You can be skeptical but I’ve worked at multiple small businesses since GDPR and CCPA came to be, and each of them has zero interest in “selling your data” - everyone just wants to run ads and track which ones work. And yet complying with GDPR has been onerous and costly in every one of them. And did nothing to benefit our customers or website visitors. The only winners are the lawyers and firms that specialize in selling “compliance as a service” basically.
zackly right. two words ,in this case "unacceptable risk", which is absolutely impossible to define, so then, ha ha!, there needs to be deciders, whole heaping flocks of deciders, who them imediatly throw up a paper screen of "privacy concerns", and with luck the holey grail of beurocrats "national security" and then they can get to work destroying there budget, so they can seek further grants, and invent internal auditing procedures that have ancient bizantines crawling from there graves to see such wonders. smaller sub beurocracys can be built on one word, such as "saftey", and of course there is no upper limit, but two well placed words, and zam!, your in!
The ever biggest GDPR fine was against Facebook, and it was less than 0.3% of their revenue. That is just a let us ignore GDPR tax. I don't know about small businesses, but big tech from US is fine.
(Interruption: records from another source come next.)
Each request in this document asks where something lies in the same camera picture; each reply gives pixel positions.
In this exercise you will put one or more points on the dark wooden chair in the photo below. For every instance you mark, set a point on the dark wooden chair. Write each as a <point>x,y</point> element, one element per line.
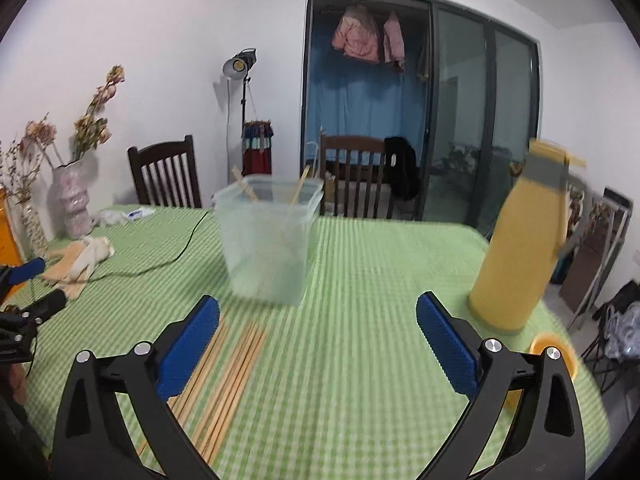
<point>162,150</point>
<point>350,147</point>

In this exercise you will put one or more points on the blue curtain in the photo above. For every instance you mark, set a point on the blue curtain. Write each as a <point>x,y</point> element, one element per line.
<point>360,110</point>

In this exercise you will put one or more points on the yellow mug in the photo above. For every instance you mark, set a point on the yellow mug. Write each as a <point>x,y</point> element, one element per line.
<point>572,362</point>

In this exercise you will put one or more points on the folded metal chair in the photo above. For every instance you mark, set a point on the folded metal chair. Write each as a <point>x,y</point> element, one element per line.
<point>595,245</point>

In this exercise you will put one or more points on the black bag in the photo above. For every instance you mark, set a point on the black bag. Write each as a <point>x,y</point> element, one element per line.
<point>625,297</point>

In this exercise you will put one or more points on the long wooden chopstick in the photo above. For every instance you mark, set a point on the long wooden chopstick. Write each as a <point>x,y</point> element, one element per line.
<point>245,187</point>
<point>300,185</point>

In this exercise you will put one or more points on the brown dried plant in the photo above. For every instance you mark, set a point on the brown dried plant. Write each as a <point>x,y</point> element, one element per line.
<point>515,167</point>

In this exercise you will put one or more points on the slim floral vase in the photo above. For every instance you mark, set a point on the slim floral vase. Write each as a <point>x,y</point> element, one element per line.
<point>35,230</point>

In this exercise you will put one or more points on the person's left hand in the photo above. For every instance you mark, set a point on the person's left hand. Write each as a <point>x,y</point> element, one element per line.
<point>17,385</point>

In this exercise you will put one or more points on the dried pink flowers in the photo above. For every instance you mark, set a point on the dried pink flowers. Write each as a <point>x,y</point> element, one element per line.
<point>95,132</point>

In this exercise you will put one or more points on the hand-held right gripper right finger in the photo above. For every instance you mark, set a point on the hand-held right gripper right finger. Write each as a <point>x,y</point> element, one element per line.
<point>447,345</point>

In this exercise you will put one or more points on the clear plastic container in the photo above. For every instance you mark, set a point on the clear plastic container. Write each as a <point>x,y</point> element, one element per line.
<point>265,260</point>

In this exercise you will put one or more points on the orange box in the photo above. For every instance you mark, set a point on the orange box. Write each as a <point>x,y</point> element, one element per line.
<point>7,235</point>

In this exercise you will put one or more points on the black jacket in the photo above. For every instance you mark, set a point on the black jacket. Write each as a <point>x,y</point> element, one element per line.
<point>402,170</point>

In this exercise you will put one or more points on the small pink garment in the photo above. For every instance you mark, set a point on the small pink garment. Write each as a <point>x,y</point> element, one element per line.
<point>394,42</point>

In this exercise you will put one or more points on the green checked tablecloth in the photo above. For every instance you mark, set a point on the green checked tablecloth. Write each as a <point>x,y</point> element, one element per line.
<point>350,310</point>

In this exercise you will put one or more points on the beige knit work glove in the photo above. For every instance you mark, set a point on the beige knit work glove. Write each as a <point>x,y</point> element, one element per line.
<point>62,272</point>
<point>97,252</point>

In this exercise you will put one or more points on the clear plastic bag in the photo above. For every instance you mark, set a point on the clear plastic bag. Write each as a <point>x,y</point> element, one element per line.
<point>625,332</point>

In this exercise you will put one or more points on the bunch of wooden chopsticks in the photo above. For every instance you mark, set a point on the bunch of wooden chopsticks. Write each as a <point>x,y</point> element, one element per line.
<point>235,375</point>

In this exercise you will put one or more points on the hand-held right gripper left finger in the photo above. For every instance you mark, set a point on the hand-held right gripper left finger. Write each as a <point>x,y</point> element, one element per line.
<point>190,345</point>

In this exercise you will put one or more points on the khaki garment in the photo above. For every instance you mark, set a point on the khaki garment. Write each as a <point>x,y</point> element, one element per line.
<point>424,62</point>

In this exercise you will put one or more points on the dark framed glass door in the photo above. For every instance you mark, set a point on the dark framed glass door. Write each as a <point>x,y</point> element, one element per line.
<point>460,110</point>

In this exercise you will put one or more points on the balcony potted plants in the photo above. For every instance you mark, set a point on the balcony potted plants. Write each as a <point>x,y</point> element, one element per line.
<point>462,160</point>

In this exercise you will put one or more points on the yellow thermos jug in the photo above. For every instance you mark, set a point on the yellow thermos jug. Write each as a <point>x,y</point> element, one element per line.
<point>515,260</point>

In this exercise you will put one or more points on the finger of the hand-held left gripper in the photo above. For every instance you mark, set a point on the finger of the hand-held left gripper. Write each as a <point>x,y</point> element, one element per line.
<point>50,302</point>
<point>27,269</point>

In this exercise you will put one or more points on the studio light on stand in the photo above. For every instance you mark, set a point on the studio light on stand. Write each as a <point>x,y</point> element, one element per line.
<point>239,64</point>

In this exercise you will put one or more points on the pink textured vase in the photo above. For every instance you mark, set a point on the pink textured vase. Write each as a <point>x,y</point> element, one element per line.
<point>72,205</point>

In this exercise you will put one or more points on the dried thin branches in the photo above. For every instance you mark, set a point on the dried thin branches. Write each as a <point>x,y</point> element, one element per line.
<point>15,180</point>

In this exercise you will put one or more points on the large pink jacket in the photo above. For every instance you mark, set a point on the large pink jacket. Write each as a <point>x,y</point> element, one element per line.
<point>356,35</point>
> I'm old enough to remember when everyone claimed EU tech law was about to ban memes, which didn't happen...

AFAIK those parts of that law was changed somewhat

We saw a bunch of small side project type of sites from the EU close down all over HN after GDPR became a thing. The risk for someone small is too high. The minimum fines are in the millions.
Something has gone horribly wrong with your governance when you can 1. get fined a million euro under GDPR and 2. arrested for hate crimes, for 1. hosting a default Apache server with logs and 2. putting a joke video of your dog doing a "Hitler salute" on it.
Hey, Count Dankula is funny, maybe its not for everyone, but he really should not have been arrested for what his dog did. His youtube has really fascinating content on it.
No, the minimum fines are in the hundreds, and that’s on the unlikely event where you actually get a fine. Fines over a million are definitely not the norm. See GDPR article 83 and https://www.enforcementtracker.com/
[citazione necessaria]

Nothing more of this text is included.